In is a subject of interest to me that the buildings of the Victorian era are still evident in many places in the world. From Alaska to Tasmania, there can be found a Victorian structure that has been restored and is used to this day. I have seen Victorian homes in New Zealand, countries in Africa, Europe, Canada and even Hawaii. It not only has had a lasting presence but a lasting appeal!
I remember though, in the 1950's how some people were burning down such houses, which were called "painted laidies" to make room for modern housing and tract homes that would make more money. A society was formed to step in and rescue any house that was a hundred years old, and some houses that were 50 years old. This was called the Historical Society and they were able to put a stop to the razing of these houses.
As I explained in a previous article, the Victorian architecture was not necessarily "Victorian," because they borrowed from other known styles of the past. That is why the houses were so different from one another. Some had Gothic characteristics. Others had Italian or Roman qualities. Still others were called Gothic Revival
Italianate
Jacobethan (the precursor to the Queen Anne style)
Neoclassicism
Neo-Grec
Painted ladies
Queen Anne
Renaissance Revival
Italianate
Jacobethan (the precursor to the Queen Anne style)
Neoclassicism
Neo-Grec
Painted ladies
Queen Anne
Renaissance Revival
When I post here of my interest in Victorian homes, it is for several different reasons. One is that it was never one particular style, but rather the time frame (the period of time in which Victorian was Queen of the British Empire), and another was the versatility of the styles. They looked good in different settings, whether they were by the sea or in the mountains. They could take on different national qualities, depending on the country, the climate, and the materials available where they were built.
Everywhere you go, you can see them. There are in Russia and India, for example, still beautiful Victorian homes. These plans are still used today. I was walking around in a new housing development not long ago, which was entirely Victorian in nature, and yet could name some of the styles listed above. These houses had several things in common.
One of particular importance that modern homes do not always include, is the front porch that people may sit on. It was important in past centuries to have this as an extra room. There they could keep an eye on their neighborhood and their children and keep in touch with others. The front porch went by the way when some of the more modern homes began to be built. However, in the 1960's-1990's houses, many people are giving them a facelift, by adding porches and upstairs sections, creating a more Victorian look.
The reason I like the Victorian houses is that I know that the era was so staunchly family oriented. The home was considered the most important element of society. As the home goes, so goes the nation, they said. It was a time when a man's greatest accomplishment was to provide a nice house for his family, and women felt dignified by having a home all their own to take care of. It was a time when church and family were the highest order of society.

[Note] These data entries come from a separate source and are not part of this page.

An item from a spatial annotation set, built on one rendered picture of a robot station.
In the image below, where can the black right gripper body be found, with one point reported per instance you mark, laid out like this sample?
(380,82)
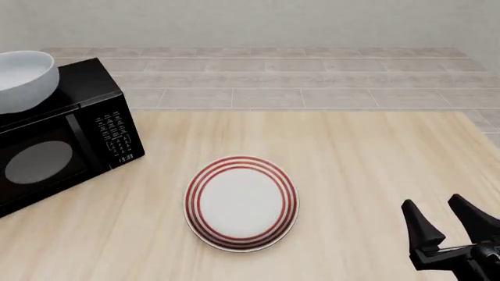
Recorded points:
(457,257)

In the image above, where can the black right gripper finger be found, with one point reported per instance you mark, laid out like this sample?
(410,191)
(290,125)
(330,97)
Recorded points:
(474,218)
(420,226)

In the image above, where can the white plate with red rings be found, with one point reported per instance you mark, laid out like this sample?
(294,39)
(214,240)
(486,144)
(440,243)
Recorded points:
(241,203)

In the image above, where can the white bowl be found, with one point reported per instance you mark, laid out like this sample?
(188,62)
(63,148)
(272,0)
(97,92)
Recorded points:
(23,82)

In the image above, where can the black microwave oven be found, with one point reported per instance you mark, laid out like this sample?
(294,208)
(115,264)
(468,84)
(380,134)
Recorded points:
(58,140)

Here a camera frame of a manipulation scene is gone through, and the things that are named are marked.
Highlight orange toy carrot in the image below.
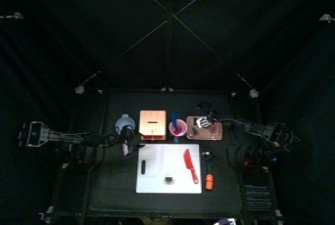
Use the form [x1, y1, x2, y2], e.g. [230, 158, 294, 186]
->
[203, 164, 214, 191]

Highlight pink rectangular plate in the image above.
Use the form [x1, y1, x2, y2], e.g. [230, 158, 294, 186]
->
[186, 115, 223, 142]

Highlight short side brace cord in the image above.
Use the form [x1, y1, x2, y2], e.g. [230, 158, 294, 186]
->
[237, 73, 253, 90]
[83, 70, 102, 88]

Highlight grey bowl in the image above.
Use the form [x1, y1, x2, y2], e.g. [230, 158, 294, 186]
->
[114, 113, 138, 135]

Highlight blue stick in cup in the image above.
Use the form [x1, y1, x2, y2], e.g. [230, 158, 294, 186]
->
[170, 112, 181, 132]

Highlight purple bowl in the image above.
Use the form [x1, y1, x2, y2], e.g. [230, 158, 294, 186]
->
[167, 119, 189, 138]

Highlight wooden box with red drawer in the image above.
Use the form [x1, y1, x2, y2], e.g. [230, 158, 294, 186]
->
[139, 110, 167, 141]

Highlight white text label sticker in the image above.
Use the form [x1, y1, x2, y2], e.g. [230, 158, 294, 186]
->
[244, 184, 273, 212]

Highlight white cutting board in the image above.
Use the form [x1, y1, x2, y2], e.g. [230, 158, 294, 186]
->
[135, 143, 202, 195]

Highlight vertical frame post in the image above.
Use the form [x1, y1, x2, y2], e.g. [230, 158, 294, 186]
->
[166, 0, 174, 90]

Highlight red toy knife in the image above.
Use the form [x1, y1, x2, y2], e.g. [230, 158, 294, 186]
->
[182, 148, 199, 185]

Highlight white purple item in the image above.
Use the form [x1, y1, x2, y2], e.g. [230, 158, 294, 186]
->
[214, 217, 240, 225]

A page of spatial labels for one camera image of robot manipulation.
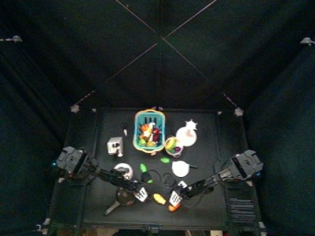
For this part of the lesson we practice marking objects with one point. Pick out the yellow toy corn cob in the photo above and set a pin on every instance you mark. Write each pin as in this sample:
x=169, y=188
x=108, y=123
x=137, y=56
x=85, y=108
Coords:
x=159, y=199

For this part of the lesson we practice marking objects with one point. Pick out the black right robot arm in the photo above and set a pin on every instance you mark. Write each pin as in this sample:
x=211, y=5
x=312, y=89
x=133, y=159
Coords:
x=243, y=164

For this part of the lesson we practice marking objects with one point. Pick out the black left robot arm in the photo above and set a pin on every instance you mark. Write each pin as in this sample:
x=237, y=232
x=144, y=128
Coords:
x=73, y=161

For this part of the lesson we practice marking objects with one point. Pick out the green toy husk leaf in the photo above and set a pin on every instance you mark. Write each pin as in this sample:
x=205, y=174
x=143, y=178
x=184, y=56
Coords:
x=143, y=168
x=149, y=181
x=164, y=160

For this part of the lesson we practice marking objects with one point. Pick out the orange toy carrot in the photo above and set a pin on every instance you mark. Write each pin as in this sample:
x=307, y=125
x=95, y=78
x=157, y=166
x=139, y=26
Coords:
x=173, y=208

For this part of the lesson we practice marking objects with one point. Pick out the white toy kettle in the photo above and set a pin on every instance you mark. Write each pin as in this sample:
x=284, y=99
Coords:
x=128, y=174

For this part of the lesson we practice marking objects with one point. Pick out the black frying pan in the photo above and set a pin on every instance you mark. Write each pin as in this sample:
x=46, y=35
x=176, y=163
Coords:
x=123, y=198

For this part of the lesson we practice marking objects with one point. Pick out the small white toy piece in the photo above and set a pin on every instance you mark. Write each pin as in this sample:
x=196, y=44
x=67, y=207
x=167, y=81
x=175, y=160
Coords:
x=152, y=153

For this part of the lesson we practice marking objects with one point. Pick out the white bowl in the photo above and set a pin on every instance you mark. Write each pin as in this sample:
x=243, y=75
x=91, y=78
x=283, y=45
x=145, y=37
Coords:
x=172, y=155

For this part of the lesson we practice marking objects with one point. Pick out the yellow-green toy fruit slice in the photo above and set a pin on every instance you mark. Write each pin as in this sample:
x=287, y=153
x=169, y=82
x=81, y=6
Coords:
x=151, y=143

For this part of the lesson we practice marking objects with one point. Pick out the purple toy fruit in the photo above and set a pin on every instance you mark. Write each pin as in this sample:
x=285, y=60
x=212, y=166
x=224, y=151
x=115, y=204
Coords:
x=177, y=150

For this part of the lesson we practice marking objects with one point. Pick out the green toy star fruit slice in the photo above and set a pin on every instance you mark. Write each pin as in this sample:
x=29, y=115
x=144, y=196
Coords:
x=141, y=142

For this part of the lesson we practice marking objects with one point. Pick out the yellow toy banana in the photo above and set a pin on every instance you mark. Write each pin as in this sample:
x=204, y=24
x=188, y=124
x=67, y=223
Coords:
x=171, y=143

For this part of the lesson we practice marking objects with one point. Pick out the white text label sticker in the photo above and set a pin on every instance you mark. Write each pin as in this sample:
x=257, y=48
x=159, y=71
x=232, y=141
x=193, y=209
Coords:
x=241, y=210

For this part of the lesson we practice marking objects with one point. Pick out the red toy food piece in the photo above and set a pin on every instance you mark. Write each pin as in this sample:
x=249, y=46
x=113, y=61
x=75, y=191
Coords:
x=156, y=132

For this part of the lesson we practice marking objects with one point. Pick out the teal basket with orange rim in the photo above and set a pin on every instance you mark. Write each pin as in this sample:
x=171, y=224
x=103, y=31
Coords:
x=136, y=132

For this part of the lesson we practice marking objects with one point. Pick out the small black white utensil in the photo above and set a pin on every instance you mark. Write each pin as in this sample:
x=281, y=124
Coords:
x=124, y=131

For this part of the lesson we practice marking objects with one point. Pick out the orange toy fruit piece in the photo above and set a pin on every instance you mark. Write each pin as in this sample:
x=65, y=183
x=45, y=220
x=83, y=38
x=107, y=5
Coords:
x=144, y=127

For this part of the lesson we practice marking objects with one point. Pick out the silver frame corner bracket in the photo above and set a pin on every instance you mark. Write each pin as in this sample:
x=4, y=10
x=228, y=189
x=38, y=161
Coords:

Todays painters are busily putting the image of these houses on canvas, as you can see by the painting above called Victorian Seaside by George Bjorkland who paints many beautiful scenes today. In fact, the painters of today paint beautiful paintings of the Victorian gardens, houses, carriages and fashions. The newer housing developments are using similar plans to the Victorian houses and creating the feeling of the old fashioned neighborhoods and country homes
19 comments:
I am very interested in Victorian architecture and homes. A favorite book of mine is The Victorian House by Judith Flanders (2003) ISBN 0 00 713189 5. Each chapter describes the organization, decoration, and function of one room (i.e. nursery, morning room, dining room, parlour, etc.)
I think you already mentioned this, but, in the pre-air-conditioned South, porches were extra- important to the health and well-being of a family. Many of our region's antebellum and Victorian homes had two important porches: a open front porch for relaxing with the family and for showing hospitality, and a screened in back porch, that was more utilitarian in nature. People would store a few things on the back porch and also perform some tasks, there. For example, some carried their ironing to the back porch. Others polished their shoes out there or painted something or did other tasks that might create fumes.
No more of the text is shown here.